● **What the exercise asks**
Below are the lines to check; count those holding the string "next" and give only the number.

● **Records from a dataset**
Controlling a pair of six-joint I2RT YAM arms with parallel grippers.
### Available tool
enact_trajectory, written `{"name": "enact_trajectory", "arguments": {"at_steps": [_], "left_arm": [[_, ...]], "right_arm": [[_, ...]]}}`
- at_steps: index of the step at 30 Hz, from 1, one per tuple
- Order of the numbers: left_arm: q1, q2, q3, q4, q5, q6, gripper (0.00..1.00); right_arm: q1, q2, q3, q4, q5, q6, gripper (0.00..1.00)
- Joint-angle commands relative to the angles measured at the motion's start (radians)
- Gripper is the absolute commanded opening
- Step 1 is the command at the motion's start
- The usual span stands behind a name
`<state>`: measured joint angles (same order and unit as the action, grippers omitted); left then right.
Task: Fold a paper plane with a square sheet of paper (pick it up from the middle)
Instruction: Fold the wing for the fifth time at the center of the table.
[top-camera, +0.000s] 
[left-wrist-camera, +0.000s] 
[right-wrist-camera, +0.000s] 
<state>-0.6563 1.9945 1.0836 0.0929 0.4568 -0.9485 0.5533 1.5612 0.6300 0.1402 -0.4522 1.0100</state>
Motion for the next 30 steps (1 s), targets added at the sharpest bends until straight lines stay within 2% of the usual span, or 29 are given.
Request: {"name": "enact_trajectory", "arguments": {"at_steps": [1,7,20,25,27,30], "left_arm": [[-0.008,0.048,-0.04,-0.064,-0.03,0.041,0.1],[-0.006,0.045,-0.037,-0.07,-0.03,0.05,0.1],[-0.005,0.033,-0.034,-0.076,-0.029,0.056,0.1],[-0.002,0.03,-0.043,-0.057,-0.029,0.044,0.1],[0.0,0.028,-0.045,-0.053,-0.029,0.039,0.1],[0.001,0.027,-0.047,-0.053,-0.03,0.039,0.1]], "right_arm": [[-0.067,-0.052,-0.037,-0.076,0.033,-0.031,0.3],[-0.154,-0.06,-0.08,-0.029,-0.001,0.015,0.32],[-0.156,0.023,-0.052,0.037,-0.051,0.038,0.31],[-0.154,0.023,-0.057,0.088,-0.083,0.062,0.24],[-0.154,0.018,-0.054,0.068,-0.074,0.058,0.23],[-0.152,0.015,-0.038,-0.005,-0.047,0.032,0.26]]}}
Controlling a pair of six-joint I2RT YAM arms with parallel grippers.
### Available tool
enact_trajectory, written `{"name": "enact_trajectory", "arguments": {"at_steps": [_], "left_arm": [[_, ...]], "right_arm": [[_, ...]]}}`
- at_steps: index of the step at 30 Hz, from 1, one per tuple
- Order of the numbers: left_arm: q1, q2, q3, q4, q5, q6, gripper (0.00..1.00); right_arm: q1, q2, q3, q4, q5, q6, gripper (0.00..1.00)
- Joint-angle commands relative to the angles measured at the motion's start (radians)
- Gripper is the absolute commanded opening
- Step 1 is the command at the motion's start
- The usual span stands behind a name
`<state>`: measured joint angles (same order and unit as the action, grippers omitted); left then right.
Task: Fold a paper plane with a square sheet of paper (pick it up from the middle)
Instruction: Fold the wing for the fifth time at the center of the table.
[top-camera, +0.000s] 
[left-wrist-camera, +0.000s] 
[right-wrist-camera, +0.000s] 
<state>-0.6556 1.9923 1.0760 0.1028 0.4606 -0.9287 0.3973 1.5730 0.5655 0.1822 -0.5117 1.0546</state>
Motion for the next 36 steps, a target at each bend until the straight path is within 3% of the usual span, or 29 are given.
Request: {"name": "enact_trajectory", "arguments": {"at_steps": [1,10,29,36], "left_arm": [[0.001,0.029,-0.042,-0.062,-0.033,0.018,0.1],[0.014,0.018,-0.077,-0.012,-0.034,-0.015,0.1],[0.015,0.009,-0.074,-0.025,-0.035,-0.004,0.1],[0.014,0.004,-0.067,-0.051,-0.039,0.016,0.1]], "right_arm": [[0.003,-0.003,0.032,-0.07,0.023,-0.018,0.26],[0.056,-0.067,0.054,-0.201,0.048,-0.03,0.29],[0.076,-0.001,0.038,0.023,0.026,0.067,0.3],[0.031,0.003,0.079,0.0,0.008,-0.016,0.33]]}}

● **Result of this exercise**
2